Georgia Pappajohn was my great aunt, and I just want to say thank you for researching and writing this. I really enjoyed reading it. I remember running around down there, through the produce stand and Christmases at her house. Her funeral was at St. Demetrios back in 2011 and we all miss her.
Two fun facts to throw in there… Paris Coffee Shop was also a Greek contribution, run by Georgia’s best friends Artemis and I believe her American husband, Mr Smith. It was later run by her son, Mike Smith until 2021. Mike only recently passed.
The other is that the made for TV movie “Finding the way Home” (1991) with George C. Scott was filmed on Aunt Georgia’s farm on Ohio Garden.
again, thank you
Thank you. The Greek farmers made a great contribution to Fort Worth.
Love this!!! I grew up right down the road from the Pappajohn farm & market and loved this family as my own growing up. My parents were friends of Steve & Nick and my older brother & I grew up and were friends with Nicks children Hailey & Nicholas. I loved loved Georgia Pappajohn and Jimmie Bakintas and Georgia Bakintas was great friends with my cousin Tonia. I spent lots of time hanging out with Hailey at the farm and market and at the house there. Not blood related, but like family & I LOVE this piece on this wonderful family and their history.
Thank you, Amanda. I really enjoyed researching the Greek farmers.
I went to work in the law offices of Willis & McEntire when I was 17, fresh out of Poly, and the first case I can remember was for the Spartos family, and they were being challenged, if I remember correctly, about taking water out of the Trinity for their truck farm, and arguing for their riparian rights!
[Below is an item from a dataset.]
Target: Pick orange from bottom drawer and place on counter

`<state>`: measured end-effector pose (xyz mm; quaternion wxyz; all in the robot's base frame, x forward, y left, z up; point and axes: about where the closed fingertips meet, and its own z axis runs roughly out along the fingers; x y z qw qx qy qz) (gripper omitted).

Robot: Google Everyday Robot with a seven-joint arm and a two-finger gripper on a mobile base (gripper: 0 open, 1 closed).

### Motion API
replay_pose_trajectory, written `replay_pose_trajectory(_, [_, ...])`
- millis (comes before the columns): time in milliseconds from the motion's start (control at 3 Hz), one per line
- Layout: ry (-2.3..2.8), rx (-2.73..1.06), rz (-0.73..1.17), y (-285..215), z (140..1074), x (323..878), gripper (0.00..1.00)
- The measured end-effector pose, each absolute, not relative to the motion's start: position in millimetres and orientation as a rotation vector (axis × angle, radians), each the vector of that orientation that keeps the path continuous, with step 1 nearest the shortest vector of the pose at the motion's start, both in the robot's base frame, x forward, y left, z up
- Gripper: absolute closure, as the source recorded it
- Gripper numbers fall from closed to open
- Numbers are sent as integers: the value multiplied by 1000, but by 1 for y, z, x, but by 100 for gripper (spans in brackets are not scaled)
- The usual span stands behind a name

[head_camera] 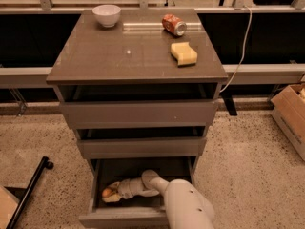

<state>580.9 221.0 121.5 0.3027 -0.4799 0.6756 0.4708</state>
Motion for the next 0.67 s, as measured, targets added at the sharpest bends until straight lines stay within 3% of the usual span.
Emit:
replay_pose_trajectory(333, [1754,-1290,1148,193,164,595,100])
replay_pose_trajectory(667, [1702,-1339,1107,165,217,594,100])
At 17, I had to look up riparian to see what it meant! Mr. Sparto was a really nice man, and we won his case!
Thanks, Shirley. The Greek farmers are a wonderful part of Fort Worth’s history. I think I was forty before I knew what riparian means.
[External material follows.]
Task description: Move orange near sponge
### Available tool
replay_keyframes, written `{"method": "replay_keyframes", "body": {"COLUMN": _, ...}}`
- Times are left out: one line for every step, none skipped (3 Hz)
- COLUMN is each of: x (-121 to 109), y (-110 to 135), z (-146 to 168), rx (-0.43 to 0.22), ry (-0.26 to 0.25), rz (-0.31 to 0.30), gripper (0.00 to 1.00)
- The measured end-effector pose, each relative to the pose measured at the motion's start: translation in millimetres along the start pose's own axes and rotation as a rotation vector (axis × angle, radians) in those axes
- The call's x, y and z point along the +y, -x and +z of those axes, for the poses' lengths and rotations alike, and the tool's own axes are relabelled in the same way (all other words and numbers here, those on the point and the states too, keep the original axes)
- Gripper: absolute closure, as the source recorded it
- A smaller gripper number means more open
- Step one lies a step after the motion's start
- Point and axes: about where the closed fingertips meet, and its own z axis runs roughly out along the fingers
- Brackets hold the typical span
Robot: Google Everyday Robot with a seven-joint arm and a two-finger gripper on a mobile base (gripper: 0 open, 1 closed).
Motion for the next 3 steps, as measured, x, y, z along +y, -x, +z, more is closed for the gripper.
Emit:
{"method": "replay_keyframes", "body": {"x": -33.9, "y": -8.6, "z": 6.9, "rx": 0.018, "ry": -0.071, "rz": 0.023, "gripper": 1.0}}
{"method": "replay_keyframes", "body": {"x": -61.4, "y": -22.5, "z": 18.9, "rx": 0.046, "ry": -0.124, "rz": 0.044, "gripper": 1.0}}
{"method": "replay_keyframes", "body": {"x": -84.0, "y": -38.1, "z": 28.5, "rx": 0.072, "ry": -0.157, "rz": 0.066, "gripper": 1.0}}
Constantine was my great grandfather. I live in the same rock house on the original property and make my garden in the same dirt. My grandfather Steve had me on the tractor at an early age and after all these years the tractor still remains at the homestead. George’s store was my great uncles sandwich shop when growing up. It is a very humbling experience to get on the old tractor and chug around the property knowing the history. Even though I’m fourth generation, there’s something highly satisfying about watching the plows turn dirt from the seat of an old tractor and thinking about how many times ut must have been done. I really liked this article and would be happy to offer any info or answer questions.
Thank you, Steven. Your family story is a wonderful part of Fort Worth history. I so enjoyed learning it.
That’s my home….. I grew up at 3803 Ohio garden road. My father was Steve Pappajohn, my uncle is Nick Pappajohn and my grandma was Georgia Pappajohn. This literally made me cry. I know the Phirripes. I know Nick and his son Theo.The Greek community was disintegrated and it breaks my heart. I used to look forward to going to Mrs.Chumpus’ house because she was so sweet and always was happy to see me and dad come fix whatever she needed tending to around her house, usually just the odd job..trim a few tree limbs, look at her faucet leaks. I feel like my great-grandparents would be so heart broken, over how broken our family and community has befallen.
Your family and the other Greek farming families were a big part of Fort Worth in the twentieth century. I enjoyed learning and telling their story.